TASK DETAILS: Go line by line through the entries and show those that hold the string "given".

RECORD EXTRACTS START

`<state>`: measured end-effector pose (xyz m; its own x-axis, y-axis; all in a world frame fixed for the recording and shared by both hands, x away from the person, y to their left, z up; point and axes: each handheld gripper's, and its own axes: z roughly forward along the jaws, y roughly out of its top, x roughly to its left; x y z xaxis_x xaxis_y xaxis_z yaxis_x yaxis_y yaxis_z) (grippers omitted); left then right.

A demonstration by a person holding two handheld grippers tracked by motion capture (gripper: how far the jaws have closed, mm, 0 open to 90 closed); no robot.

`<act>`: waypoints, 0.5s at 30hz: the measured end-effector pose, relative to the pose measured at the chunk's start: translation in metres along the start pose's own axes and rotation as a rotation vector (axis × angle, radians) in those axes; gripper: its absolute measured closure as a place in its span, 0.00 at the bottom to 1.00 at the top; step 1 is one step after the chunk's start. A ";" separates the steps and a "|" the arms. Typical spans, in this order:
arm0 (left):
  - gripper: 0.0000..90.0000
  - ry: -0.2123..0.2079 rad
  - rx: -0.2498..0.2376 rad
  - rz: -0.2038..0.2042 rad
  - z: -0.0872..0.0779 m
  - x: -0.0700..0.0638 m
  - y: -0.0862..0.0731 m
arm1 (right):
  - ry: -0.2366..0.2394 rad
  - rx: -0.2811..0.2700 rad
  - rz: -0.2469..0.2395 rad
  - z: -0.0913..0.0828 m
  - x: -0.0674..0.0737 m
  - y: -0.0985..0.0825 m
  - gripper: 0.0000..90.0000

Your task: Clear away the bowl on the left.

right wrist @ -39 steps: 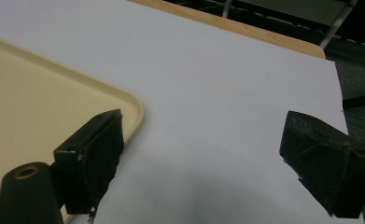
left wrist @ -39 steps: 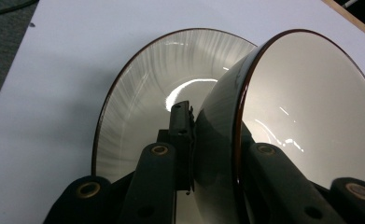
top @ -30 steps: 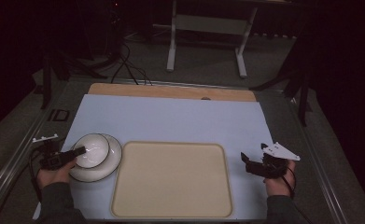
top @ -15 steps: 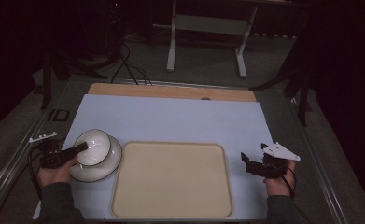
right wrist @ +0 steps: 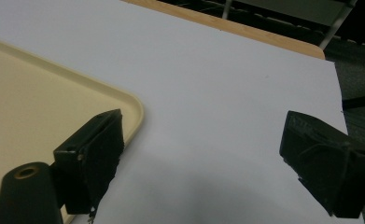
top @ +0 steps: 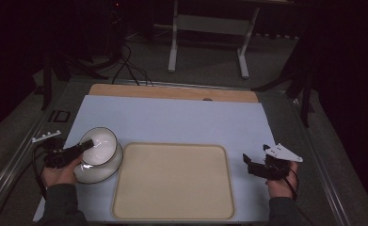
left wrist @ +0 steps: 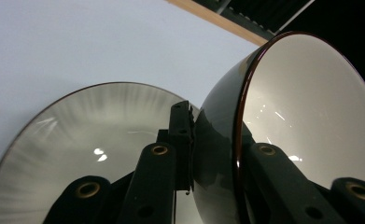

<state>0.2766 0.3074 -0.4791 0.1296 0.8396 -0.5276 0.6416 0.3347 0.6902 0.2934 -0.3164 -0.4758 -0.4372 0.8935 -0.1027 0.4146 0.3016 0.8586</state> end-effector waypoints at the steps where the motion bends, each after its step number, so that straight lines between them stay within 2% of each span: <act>1: 0.88 -0.007 0.000 0.004 0.000 -0.002 0.000 | 0.000 -0.001 0.000 0.000 0.000 0.000 0.15; 8: 0.88 -0.028 -0.006 0.040 0.001 -0.016 0.003 | 0.002 -0.001 -0.002 0.000 0.000 0.000 0.15; 15: 0.88 -0.027 0.003 0.064 0.005 -0.026 0.003 | 0.001 -0.002 -0.002 0.000 0.000 0.000 0.15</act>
<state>0.2789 0.2849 -0.4656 0.1909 0.8476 -0.4952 0.6332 0.2792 0.7219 0.2934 -0.3167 -0.4756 -0.4386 0.8926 -0.1039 0.4126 0.3028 0.8591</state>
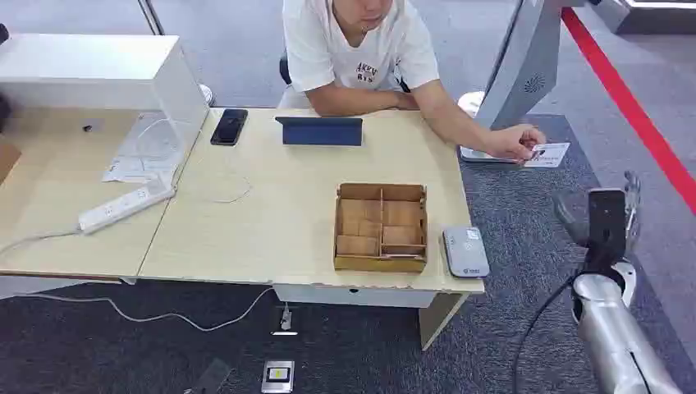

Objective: Pass the card to the sensor for recognition and then transmit it.

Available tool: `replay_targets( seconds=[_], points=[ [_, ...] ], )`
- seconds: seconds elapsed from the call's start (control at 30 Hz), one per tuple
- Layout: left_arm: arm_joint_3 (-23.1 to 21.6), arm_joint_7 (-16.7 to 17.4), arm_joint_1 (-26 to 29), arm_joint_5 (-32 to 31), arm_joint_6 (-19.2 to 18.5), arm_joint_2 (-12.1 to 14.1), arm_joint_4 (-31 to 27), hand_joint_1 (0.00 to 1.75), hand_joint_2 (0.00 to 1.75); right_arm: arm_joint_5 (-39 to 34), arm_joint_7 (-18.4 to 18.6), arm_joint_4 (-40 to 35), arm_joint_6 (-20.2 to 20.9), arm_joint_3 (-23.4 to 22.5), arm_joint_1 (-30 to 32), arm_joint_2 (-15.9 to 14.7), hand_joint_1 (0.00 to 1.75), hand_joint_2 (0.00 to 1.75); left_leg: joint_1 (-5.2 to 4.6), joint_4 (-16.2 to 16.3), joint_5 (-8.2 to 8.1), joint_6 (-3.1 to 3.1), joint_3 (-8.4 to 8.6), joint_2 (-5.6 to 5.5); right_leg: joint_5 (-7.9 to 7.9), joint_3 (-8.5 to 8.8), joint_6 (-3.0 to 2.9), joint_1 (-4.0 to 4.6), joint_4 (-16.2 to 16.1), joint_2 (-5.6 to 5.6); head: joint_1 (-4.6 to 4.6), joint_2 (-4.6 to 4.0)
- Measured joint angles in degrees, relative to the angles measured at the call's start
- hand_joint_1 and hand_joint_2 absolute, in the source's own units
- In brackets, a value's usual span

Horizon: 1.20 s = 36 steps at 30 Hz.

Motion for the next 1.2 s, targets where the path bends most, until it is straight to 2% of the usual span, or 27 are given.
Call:
replay_targets(
  seconds=[0.2,0.4,0.63,1.07,1.1,1.2],
  points=[
    [-0.50,1.12,-2.00,-3.19,-1.27,-0.04,0.00,0.00,0.00,25.77,-0.24,-5.08,-2.91,5.61,-3.93,-0.04,0.00,1.75,0.01,0.00,0.04,-0.01,-0.01,-0.07,0.00,0.01,0.00,0.00,0.00,-0.09,0.02,0.00],
    [-1.42,2.05,-3.22,-4.46,-2.45,-0.09,0.02,0.00,0.00,36.12,-0.83,-4.82,-5.57,9.64,-6.21,0.00,0.00,1.75,-0.01,0.00,0.04,-0.01,-0.07,-0.10,0.01,-0.06,0.00,-0.01,-0.01,-0.09,0.00,0.00],
    [-1.62,2.58,-3.93,-4.88,-3.23,-0.22,0.02,0.00,0.00,40.58,-1.64,-2.00,-8.74,11.83,-8.58,0.00,0.00,1.75,-0.01,0.01,0.03,-0.01,-0.09,-0.08,0.01,-0.07,0.00,-0.01,-0.01,-0.10,0.02,0.00],
    [-1.64,2.58,-3.99,-4.57,-3.28,-0.24,0.02,0.00,0.00,40.47,-1.40,3.55,-9.07,13.09,-10.25,0.06,0.00,1.75,-0.01,0.01,0.03,0.00,-0.10,-0.08,0.01,-0.07,0.00,-0.01,-0.01,-0.10,0.02,0.00],
    [-1.64,2.58,-3.98,-4.51,-3.28,-0.24,0.02,0.00,0.00,40.34,-1.46,3.75,-9.07,13.14,-10.32,0.11,1.75,1.75,-0.01,0.01,0.03,0.00,-0.10,-0.08,0.01,-0.07,0.00,-0.01,-0.01,-0.10,0.02,0.00],
    [-1.64,2.56,-3.98,-4.42,-3.28,-0.24,0.02,0.00,0.00,39.33,-2.12,4.45,-9.07,13.20,-10.49,0.50,1.75,1.75,-0.01,0.01,0.03,0.00,-0.10,-0.07,0.01,-0.08,0.00,-0.01,-0.01,-0.10,0.00,0.00]
  ],
)
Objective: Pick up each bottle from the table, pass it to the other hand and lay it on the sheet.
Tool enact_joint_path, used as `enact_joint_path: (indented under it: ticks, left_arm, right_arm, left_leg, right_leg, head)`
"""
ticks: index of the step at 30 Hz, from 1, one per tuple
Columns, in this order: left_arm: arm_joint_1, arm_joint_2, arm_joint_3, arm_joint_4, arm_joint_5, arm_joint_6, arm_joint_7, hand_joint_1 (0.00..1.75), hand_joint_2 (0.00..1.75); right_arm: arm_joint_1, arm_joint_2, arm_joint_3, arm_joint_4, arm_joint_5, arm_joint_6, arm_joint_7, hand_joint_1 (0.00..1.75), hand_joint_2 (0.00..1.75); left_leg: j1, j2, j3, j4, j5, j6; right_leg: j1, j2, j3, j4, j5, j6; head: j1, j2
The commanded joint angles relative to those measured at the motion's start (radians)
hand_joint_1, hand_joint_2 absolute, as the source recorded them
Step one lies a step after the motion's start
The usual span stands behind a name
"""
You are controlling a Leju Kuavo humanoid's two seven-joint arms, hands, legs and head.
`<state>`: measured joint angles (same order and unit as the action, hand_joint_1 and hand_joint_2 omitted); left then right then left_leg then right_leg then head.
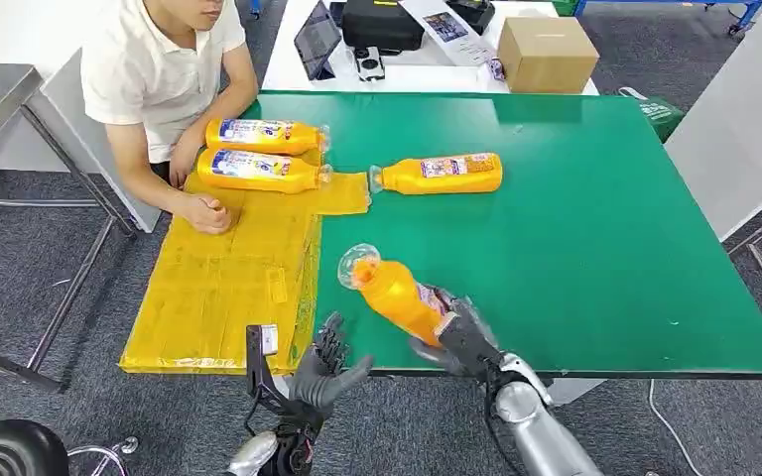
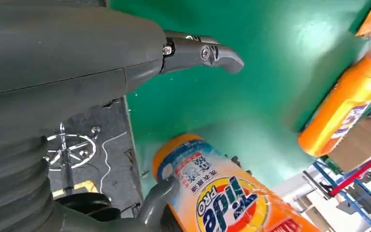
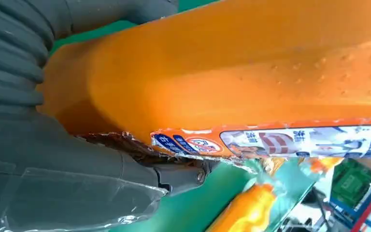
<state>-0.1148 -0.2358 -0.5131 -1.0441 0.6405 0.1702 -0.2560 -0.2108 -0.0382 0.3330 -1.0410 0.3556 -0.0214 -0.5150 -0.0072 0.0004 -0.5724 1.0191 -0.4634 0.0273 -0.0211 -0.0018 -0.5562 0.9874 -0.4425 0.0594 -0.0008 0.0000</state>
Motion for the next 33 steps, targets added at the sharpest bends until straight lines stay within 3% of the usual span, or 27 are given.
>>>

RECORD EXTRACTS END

SOLUTION:
Motion for the next 1.2 s, targets where the path bends most, until it is straight to 2% of the usual span, or 27 are given.
Motion for the next 33 steps, targets added at the sharpest bends until straight lines stay within 3% of the usual span, or 27 are given.

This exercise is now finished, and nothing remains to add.